If you want to exclude certain files within a dir listed in filetool.lst, then you can add a unique word in its path (usually the basename) to /home/dsl/.xfiletool.lst
You don't need to add the whole path to this exclude list - in fact tar will use shell globbing to expand this and exclude all filenames containing that word from your backup. For example, if I add a single word line
to .xfiletool.lst, all files containing the word cache in their filenames will get excluded.
If I add a wildcard after it:
then all filenames containing words like cache1 or cachewhatever will also get excluded. Note this is case sensitive so filenames containing Cache would not get excluded. But that's more info than you probably need.
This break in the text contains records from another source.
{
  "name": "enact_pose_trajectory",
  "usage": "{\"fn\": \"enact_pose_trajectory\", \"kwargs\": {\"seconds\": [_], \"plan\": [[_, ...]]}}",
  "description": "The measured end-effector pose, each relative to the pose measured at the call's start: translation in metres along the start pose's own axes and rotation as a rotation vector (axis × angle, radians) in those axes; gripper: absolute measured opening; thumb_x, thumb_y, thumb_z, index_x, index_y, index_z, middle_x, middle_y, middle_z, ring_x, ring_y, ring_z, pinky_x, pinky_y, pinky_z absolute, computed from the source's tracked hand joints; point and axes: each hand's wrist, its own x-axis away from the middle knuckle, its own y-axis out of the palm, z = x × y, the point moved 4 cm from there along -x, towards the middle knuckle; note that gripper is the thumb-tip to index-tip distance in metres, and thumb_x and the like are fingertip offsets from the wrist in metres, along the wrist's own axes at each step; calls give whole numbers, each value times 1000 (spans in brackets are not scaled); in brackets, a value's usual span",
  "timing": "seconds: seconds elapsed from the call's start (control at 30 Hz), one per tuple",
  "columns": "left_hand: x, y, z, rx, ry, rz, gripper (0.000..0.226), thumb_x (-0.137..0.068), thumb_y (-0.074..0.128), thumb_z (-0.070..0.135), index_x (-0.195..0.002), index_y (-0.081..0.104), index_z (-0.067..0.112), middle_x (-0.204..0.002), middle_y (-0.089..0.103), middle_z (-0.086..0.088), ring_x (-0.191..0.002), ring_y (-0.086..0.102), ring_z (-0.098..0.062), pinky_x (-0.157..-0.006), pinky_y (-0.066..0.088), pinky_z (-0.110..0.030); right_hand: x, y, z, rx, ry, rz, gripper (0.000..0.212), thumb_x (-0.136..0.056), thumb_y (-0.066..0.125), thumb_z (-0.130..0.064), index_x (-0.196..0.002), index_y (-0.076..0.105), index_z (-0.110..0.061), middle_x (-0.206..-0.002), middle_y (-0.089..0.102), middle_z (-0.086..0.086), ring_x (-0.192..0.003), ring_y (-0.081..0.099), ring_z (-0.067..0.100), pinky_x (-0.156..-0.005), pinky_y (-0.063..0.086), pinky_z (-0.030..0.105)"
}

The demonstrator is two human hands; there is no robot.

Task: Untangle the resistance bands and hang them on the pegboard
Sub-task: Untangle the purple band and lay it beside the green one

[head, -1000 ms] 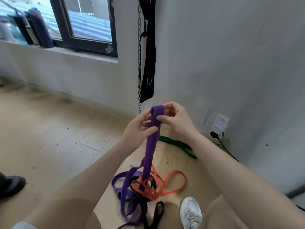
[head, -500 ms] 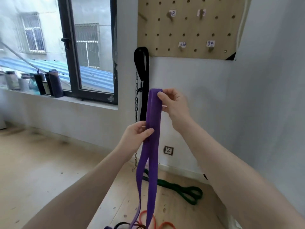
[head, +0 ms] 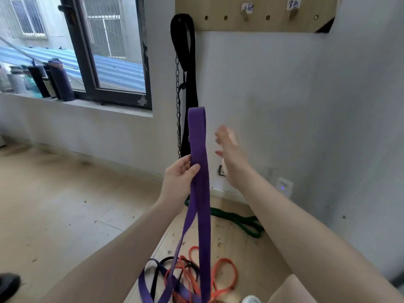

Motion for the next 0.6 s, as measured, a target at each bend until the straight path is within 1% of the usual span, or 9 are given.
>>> {"fn": "enact_pose_trajectory", "kwargs": {"seconds": [0.03, 0.07, 0.13, 0.2, 0.27, 0.33, 0.47, 0.53, 0.6], "plan": [[-3, -2, -4, 22, -17, 10, 25, -92, 52, 3, -108, 63, 18, -86, 72, 6, -77, 67, -3, -65, 52, -17, 9, -1, 28, 37, 60, -101, 31, -96, 32, -51, -122, 40, -35, -127, 50, -11, -125, 44, 10, -96, 35, 24], [-8, -3, -8, 38, -30, 20, 24, -92, 52, 3, -107, 64, 18, -87, 72, 6, -79, 67, -5, -67, 53, -18, 20, -1, 55, 70, 117, -207, 32, -95, 28, -56, -119, 42, -41, -129, 52, -9, -128, 44, 12, -100, 36, 29], [-16, -5, -13, 68, -49, 36, 23, -93, 51, 2, -106, 64, 16, -86, 71, 6, -79, 66, -6, -68, 53, -19, 39, 0, 94, 128, 181, -327, 36, -93, 26, -57, -119, 47, -44, -125, 58, -10, -121, 52, 11, -101, 42, 31], [-25, -5, -18, 69, -58, 51, 23, -93, 50, 2, -111, 63, 11, -85, 71, 5, -77, 65, -5, -67, 52, -19, 45, 2, 106, 127, 182, -315, 30, -98, 27, -43, -118, 49, -38, -115, 60, -15, -110, 56, 3, -95, 45, 21], [-32, -6, -21, 51, -74, 52, 24, -95, 47, 4, -115, 61, 8, -90, 70, 2, -79, 64, -7, -68, 51, -20, 43, 5, 106, 144, 171, -280, 26, -103, 29, -29, -113, 52, -28, -104, 62, -11, -96, 58, 3, -84, 47, 15], [-35, -6, -24, 28, -94, 57, 22, -96, 44, 4, -110, 61, 10, -92, 68, 0, -80, 63, -9, -69, 52, -21, 40, 12, 111, 232, 163, -277, 24, -103, 31, -22, -111, 53, -19, -101, 62, -4, -92, 58, 9, -83, 48, 21], [-36, -11, -30, 28, -148, 78, 29, -97, 38, 2, -93, 63, 16, -85, 66, -1, -74, 60, -12, -69, 52, -25, 37, 19, 122, 310, 215, -249, 21, -98, 40, -10, -113, 54, -16, -108, 65, 5, -99, 61, 16, -93, 50, 35], [-40, -13, -29, 71, -145, 53, 26, -98, 38, 3, -100, 63, 13, -89, 66, -2, -76, 60, -11, -69, 51, -24, 31, 15, 116, 279, 214, -177, 20, -97, 45, -9, -111, 58, -14, -104, 67, 6, -94, 64, 17, -87, 53, 32], [-44, -15, -27, 63, -138, 31, 23, -99, 42, 12, -112, 60, 9, -94, 66, -2, -79, 61, -10, -69, 51, -22, 23, 15, 104, 234, 201, -124, 16, -95, 49, -9, -107, 59, -13, -100, 67, 8, -90, 65, 18, -82, 54, 32]]}}
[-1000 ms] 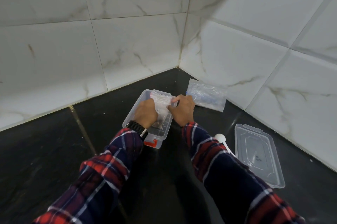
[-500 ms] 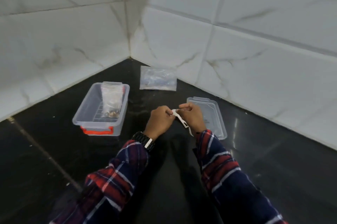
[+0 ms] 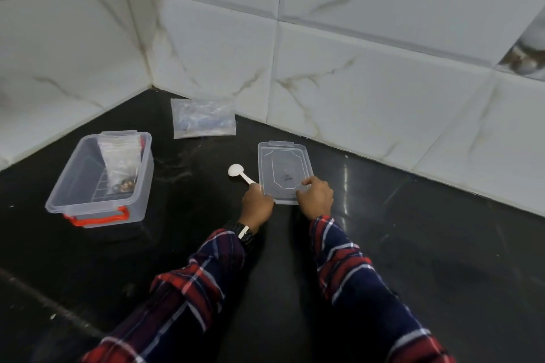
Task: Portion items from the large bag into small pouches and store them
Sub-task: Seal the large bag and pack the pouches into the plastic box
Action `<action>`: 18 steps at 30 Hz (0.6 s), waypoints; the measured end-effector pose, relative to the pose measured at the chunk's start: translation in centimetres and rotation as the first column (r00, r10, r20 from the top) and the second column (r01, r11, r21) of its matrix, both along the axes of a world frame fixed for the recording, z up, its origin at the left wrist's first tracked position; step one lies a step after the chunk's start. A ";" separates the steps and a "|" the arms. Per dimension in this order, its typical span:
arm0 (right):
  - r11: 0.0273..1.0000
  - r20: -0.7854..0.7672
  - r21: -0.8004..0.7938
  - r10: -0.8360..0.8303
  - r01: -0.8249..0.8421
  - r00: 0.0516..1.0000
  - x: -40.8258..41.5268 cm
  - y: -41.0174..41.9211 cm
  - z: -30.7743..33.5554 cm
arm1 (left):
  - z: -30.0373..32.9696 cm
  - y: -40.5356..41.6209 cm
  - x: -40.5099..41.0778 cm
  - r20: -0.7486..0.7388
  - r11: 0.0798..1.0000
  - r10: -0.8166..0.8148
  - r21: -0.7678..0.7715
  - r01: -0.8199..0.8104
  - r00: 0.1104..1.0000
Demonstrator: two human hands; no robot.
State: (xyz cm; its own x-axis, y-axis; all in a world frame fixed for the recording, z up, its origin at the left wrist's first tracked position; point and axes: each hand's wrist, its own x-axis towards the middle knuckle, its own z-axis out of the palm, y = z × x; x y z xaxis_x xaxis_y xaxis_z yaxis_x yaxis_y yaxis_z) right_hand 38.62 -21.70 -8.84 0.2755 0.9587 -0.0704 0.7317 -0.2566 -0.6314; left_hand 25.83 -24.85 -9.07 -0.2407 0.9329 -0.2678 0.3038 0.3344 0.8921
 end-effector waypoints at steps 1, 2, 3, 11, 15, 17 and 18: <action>1.000 -0.030 0.000 -0.010 0.010 0.999 0.3 -0.1 0.1 | -0.2 0.1 -0.1 0.048 0.999 0.049 -0.002 -0.049 0.998; 1.000 -0.075 -0.001 -0.015 0.015 0.997 0.7 -0.2 0.1 | -0.4 0.2 -0.1 0.094 0.997 0.077 0.000 -0.077 0.993; 1.000 -0.133 -0.007 -0.022 0.022 0.991 1.0 -0.4 0.2 | -0.4 0.1 -0.2 0.139 0.996 0.084 0.001 -0.085 0.987; 0.991 -0.393 0.036 -0.103 0.127 0.914 1.7 -1.1 1.3 | 1.9 -0.9 -1.9 0.365 0.987 0.013 0.148 -0.071 0.931; 0.993 -0.432 0.114 0.034 0.017 0.901 -1.3 -0.5 4.4 | 5.4 -1.5 -4.4 0.419 0.954 0.010 0.268 -0.134 0.908; 0.982 -0.436 0.182 0.130 -0.054 0.890 -3.8 -0.3 6.3 | 7.3 -1.8 -6.2 0.446 0.928 0.022 0.323 -0.183 0.895; 0.968 -0.442 0.231 0.197 -0.101 0.875 -5.3 -0.3 7.2 | 8.1 -2.0 -7.0 0.439 0.914 0.015 0.358 -0.190 0.898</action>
State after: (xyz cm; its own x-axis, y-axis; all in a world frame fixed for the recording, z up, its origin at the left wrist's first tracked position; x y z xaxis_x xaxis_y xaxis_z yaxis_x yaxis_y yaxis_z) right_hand 33.35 -21.97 -1.68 0.1106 0.9931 0.0390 0.3677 -0.0044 -0.9299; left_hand 18.86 -26.88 -0.93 -0.2877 0.9577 0.0078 -0.1443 -0.0514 0.9882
3) You can pick any ext2, ext3, fat32, vfat or similar partition to backup to. Don't choose an ntfs (eg usual WinXP or Win2000) partition - writing to one of those from dsl is a bad idea (but you can read them). Pick somewhere with enough space for your backup. You can keep largish backups but it's not a great idea - for one thing, it will be slow to backup and restore. DSL's backup/restore is designed to keep your config files and such, not for 1GB of data. That's entirely possible, but it's slow.
Now shutdown from the right-click menu. The dirs/files you have listed in .filetool.lst should now get backed up to the partition you have set in a "tarball" ie a file with the ending tar.gz
When you reboot, enter the name of you backup partition as above at the boot prompt. The backed-up files should all be there in then right places when booting finished.